96 pages including 6 original inspiring essays and many uplifting and thought-provoking quotes. Essay titles are:
- How My Spirit was Realigned on the Bay
- From Mysteries to Discoveries, Questions to Convictions
- Wonder More than Slumber
- Advanced Adult Living: It’s Not for the Faint Hearted
- Sacred Geometry, God’s Cosmic Signature
- In Life as in the Dictionary, Gratitude Always Comes Before Joy
How My Spirit was Realigned on the Bay (first essay)
After our family tragedy, which I wrote about in Broken Ground of the Soul: The Healing Power of the Psalms, solo kayaking was an activity which eventually helped to restore and realign my spirit. Even though I love kayaking, it had been years since I’d been on the water. Pleasure had long been dormant within me.
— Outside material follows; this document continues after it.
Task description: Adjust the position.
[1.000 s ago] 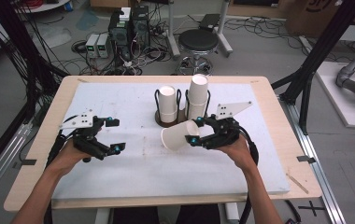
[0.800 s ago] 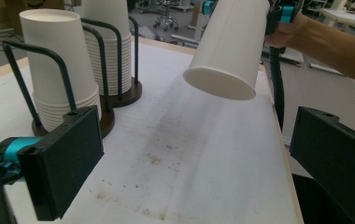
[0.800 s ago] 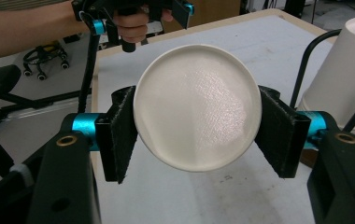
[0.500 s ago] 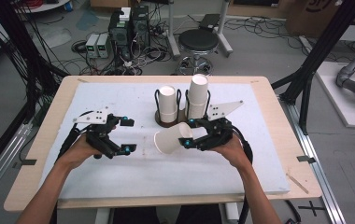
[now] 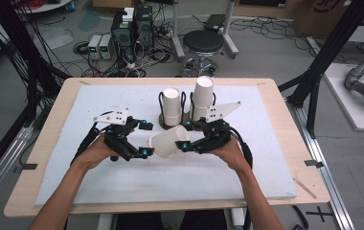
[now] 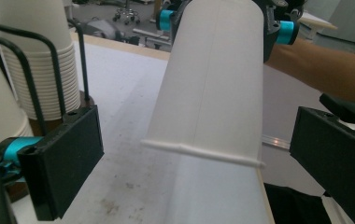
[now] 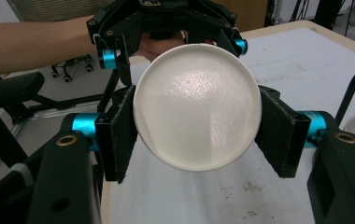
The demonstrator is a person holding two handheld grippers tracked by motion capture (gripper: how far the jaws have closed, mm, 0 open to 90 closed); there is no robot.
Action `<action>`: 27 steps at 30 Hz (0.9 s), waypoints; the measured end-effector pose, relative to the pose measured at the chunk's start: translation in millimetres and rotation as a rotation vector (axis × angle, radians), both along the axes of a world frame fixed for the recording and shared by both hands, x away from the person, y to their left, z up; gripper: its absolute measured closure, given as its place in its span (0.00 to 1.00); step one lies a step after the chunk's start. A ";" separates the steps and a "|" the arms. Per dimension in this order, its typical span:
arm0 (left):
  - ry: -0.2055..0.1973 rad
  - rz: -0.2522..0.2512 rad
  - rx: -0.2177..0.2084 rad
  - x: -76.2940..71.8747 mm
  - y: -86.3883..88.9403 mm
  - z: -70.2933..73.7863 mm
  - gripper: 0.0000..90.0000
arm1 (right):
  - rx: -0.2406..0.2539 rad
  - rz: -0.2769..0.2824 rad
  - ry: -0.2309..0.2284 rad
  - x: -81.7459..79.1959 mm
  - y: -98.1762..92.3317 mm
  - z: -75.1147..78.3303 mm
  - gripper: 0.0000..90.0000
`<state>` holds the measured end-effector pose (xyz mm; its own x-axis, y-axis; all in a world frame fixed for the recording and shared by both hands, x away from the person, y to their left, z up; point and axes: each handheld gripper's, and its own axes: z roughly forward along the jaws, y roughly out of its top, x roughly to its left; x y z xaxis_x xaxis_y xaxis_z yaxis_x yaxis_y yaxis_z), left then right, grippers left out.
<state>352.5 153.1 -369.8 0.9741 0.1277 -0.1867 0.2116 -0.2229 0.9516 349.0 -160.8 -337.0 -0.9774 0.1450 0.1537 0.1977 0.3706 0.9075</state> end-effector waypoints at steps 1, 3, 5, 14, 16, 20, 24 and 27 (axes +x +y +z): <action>0.004 -0.011 -0.008 0.3 -4.6 0.0 0.03 | 0.011 0.002 -0.001 0.2 0.3 0.0 0.40; 0.007 -0.016 -0.009 0.7 -9.2 -0.1 0.03 | 0.018 0.006 0.002 -0.1 0.9 0.1 0.40; 0.012 -0.022 -0.015 1.5 -13.9 0.3 0.03 | 0.025 0.007 0.003 -0.1 1.3 0.0 0.40; 0.042 -0.057 -0.016 2.5 -28.1 -1.6 0.03 | 0.054 0.024 0.002 -1.3 2.9 0.6 0.40; 0.043 -0.060 -0.015 2.7 -29.1 -2.3 0.03 | 0.055 0.024 -0.001 -1.6 2.8 0.9 0.40; 0.060 -0.086 -0.007 1.9 -32.1 -4.2 0.03 | 0.070 0.034 0.001 -2.3 1.8 1.7 0.40; 0.055 -0.085 0.000 2.1 -33.3 -5.3 0.03 | 0.081 0.044 0.002 -2.9 1.8 2.1 0.40; 0.052 -0.084 0.007 2.0 -33.0 -5.3 0.03 | 0.085 0.051 -0.002 -3.4 1.9 2.3 0.40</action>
Then one fall afternoon, a full five years after my niece’s murder, I realized that I wanted to get out on the water. It surprised me, yet there it was. I decided to leave work early and go paddling. I clearly remember the day.
There was hardly anyone on Richardson Bay, which lies just north of San Francisco, in full view of the Golden Gate Bridge. The currents and swells were frisky, but not contrary and the wind visited by way of only an occasional whisper. The sky was powder blue and expansive, with an approaching storm still some distance offshore.
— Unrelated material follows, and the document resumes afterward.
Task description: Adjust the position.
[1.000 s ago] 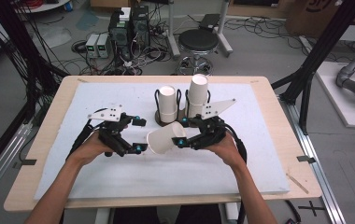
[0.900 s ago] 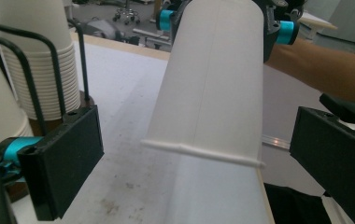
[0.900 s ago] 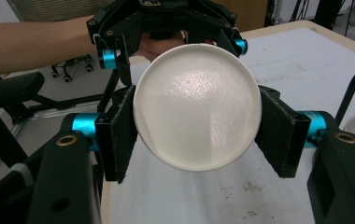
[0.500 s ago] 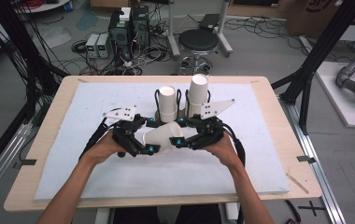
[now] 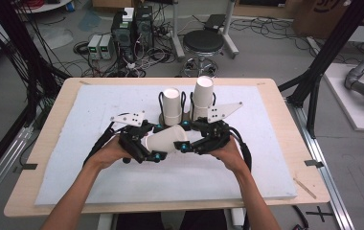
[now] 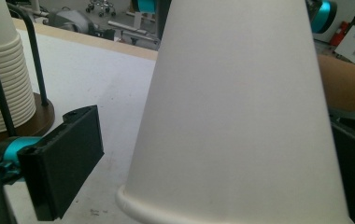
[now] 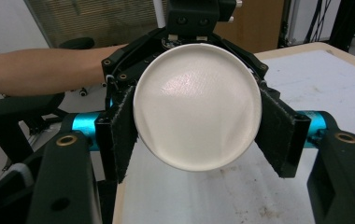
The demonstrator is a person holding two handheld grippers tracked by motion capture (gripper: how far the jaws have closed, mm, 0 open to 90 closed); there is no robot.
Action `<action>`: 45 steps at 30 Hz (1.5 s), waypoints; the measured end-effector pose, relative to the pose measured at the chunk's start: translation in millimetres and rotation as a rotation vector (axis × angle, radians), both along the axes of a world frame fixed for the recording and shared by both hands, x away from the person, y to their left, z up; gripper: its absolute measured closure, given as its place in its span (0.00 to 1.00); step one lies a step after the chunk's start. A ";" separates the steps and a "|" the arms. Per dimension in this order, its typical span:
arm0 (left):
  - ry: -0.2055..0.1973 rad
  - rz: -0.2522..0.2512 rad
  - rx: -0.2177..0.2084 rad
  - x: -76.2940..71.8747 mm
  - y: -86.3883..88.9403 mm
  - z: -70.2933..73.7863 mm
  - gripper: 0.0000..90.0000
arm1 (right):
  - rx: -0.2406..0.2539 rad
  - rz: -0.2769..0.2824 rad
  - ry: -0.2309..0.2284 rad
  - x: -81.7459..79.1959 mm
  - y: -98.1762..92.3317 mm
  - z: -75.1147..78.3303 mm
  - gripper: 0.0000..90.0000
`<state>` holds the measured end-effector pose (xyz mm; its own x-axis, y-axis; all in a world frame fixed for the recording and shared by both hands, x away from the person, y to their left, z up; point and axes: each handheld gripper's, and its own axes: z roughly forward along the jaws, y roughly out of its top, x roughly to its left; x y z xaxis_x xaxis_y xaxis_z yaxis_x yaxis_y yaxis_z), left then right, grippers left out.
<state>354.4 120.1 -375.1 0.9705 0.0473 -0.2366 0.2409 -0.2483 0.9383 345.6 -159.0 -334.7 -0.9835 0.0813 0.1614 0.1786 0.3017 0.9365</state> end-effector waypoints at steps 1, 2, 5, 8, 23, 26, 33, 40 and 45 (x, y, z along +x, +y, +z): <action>0.000 0.000 0.000 0.0 0.0 0.0 0.03 | 0.000 0.000 0.000 0.0 0.0 0.0 0.40; -0.002 0.000 0.005 -0.2 0.3 -0.1 0.03 | 0.008 0.002 -0.005 -0.5 -0.6 0.6 0.40; -0.009 0.000 0.008 -0.4 0.7 0.3 0.03 | 0.006 0.004 -0.008 -1.0 -0.6 0.8 0.40; -0.004 -0.007 0.007 -0.9 0.7 0.5 0.03 | 0.008 0.009 -0.016 -1.4 0.0 0.8 0.40; -0.009 -0.034 0.020 -1.8 1.1 1.1 0.22 | 0.010 0.016 -0.025 2.4 2.8 -1.7 0.40; -0.011 -0.034 0.019 -2.3 2.1 1.9 0.24 | 0.013 0.018 -0.024 2.6 2.6 -1.8 0.41; -0.027 -0.031 0.025 -3.0 3.1 3.2 0.28 | 0.009 0.020 -0.025 3.0 2.0 -1.8 0.41; -0.028 -0.020 0.038 -2.9 3.2 3.0 0.29 | -0.007 0.013 -0.037 2.5 2.5 -1.9 0.32; -0.027 -0.005 0.045 -1.6 5.0 3.2 0.30 | -0.028 -0.032 -0.045 0.8 2.4 -0.7 0.15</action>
A raucous orchestra of seagulls had soared overhead, then assembled together, sounding like so many instruments tuning up before a concert. A small congregation of silvery-brown pelicans had taken flight and I watched with anticipation as they dove for their dinner with majestic precision. Each in turn skimmed, then glided high above the water. Once an entrée was in sight, they summoned a focused grace and made their descent with a burst of speed and a swift snapping shut of wings. The resounding woosh and thwak gave me chills. It was the same every time. Each mighty Pelican was beneath, then back above the water within the quick intake of my breath.
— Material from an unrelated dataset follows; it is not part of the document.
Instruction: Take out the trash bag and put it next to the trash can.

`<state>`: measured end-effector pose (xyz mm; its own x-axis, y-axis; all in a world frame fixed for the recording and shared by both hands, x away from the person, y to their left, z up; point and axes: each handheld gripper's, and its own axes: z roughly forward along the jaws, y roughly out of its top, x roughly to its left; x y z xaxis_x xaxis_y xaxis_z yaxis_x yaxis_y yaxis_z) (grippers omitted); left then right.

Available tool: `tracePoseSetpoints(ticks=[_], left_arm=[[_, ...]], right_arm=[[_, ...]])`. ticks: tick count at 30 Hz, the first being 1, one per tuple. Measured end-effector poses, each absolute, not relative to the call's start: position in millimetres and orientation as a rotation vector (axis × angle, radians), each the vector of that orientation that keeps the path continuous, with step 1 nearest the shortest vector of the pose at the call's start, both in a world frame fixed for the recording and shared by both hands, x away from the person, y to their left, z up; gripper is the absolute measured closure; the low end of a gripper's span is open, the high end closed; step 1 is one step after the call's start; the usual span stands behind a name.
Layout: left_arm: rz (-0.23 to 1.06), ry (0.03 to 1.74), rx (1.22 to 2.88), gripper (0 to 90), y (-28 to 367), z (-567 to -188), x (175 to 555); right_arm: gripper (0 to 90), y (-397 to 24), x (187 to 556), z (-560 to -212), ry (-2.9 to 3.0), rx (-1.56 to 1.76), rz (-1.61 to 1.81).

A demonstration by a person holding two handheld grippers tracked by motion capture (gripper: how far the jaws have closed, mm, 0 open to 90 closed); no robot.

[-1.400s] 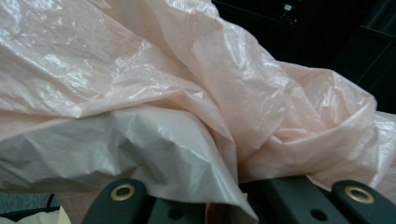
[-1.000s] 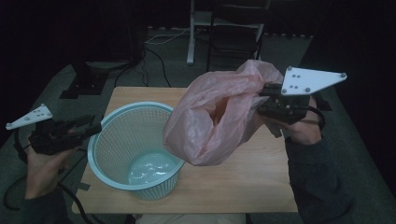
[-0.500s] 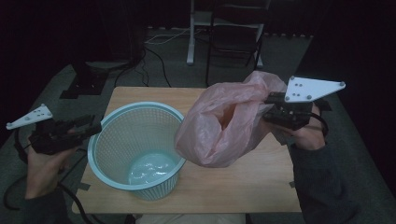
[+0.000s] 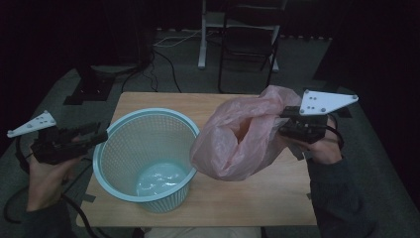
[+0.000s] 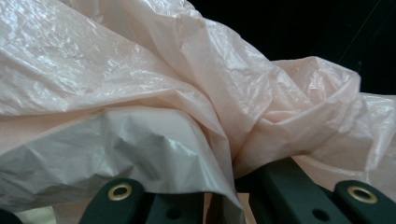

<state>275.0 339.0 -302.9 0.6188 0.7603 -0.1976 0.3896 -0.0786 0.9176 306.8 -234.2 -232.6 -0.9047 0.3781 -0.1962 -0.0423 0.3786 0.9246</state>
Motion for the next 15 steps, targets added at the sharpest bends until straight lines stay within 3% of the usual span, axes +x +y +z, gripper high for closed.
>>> tracePoseSetpoints(ticks=[15], left_arm=[[0.399, 0.963, 1.687, 38.8, 341.6, -304.0, 273.3]], right_arm=[[85.7, -241.3, 310.9, -253.1, 2.303, 0.327, 1.541]])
I paddled on and on mindful of so many spectacular scenes, enjoying the sweet silence away from shore and the slight scent of brine in the balmy air. Moving as one with the kayak, I embraced each uplift and keel, sidestep and rocking lullaby motion, following in time with the spontaneous choreography of current, swell and wave. I enjoyed the feel of the paddle in my hands, and marveled at the way the simple, primitive design of paddle and kayak enabled my arms to become the silent engine that powered that intimate craft. I loved the sometimes easy, sometimes labored effort of each pull and push; and how the work and rest of each stroke matched the rhythm of my breathing.
Exhilaration coursed through the length and breadth of me as I moved through the water, and there was an unmistakable quality of stillness somehow infused in the motion itself.
As it approached 5:00 pm I knew I needed to head back. Surveying the water’s surface, at last the sighting I had hoped for occurred. Those endearingly bright eyes, tiny ears, wet nose and shimmering whiskers suddenly appeared. Bobbing up through the water, the way someone pulling on a snug turtleneck suddenly pops out the top, momentarily all eyes and looking slightly startled. I love their inquisitive gaze, their sleek, playful movements and that hint of camaraderie.
Harbor seals tease and frolic. They come into view, make eye contact, then with a twinkle and a blink they extend an invitation to play. Only to disappear into the depths. Each time I see one I experience delight; every time I imagine their tacit invitation to play, followed by my unspoken answer which is always, “Yes.”
As I neared the beach I turned slightly to my right, and pulled the cord that lifts and stows the rudder. One last measure of momentum, then I drifted until the tip of the kayak nudged and nestled into the outer hem of the sand. As I positioned the paddle behind me, bracing to exit, I paused. Comfortable in the seat, I inhaled. Slowly, deeply, as my lungs filled and expanded with the coolness of the salt sea air, I was awestruck with the realization that I was teeming with pleasure. Feeling nourished and overcome with gratitude, every cell in my body rejoiced.
What a time I’d had; what a glorious gift of Nature I’d been given. I remember thinking, “This is why I love the water.” The ancient, unique ecology, with its terrifying power and its healing powers. It contains the mystery of Revelation and the balm of Gilead. Giving oneself over to such a combination re-orders priorities and realigns the spirit. It is a form of prayer. What most matters once again becomes apparent and what does not becomes easier to relinquish. In that moment I realized another level of release and healing had begun. The words which author and Buddhist teacher Sylvia Boorstein had so recently and warmly spoken to me came to mind,
“Pain is inevitable; suffering is optional.”
It dawned on me then that I’d moved from being crushed in spirit, to experiencing deep gladness. I was choosing life and blessing and joy.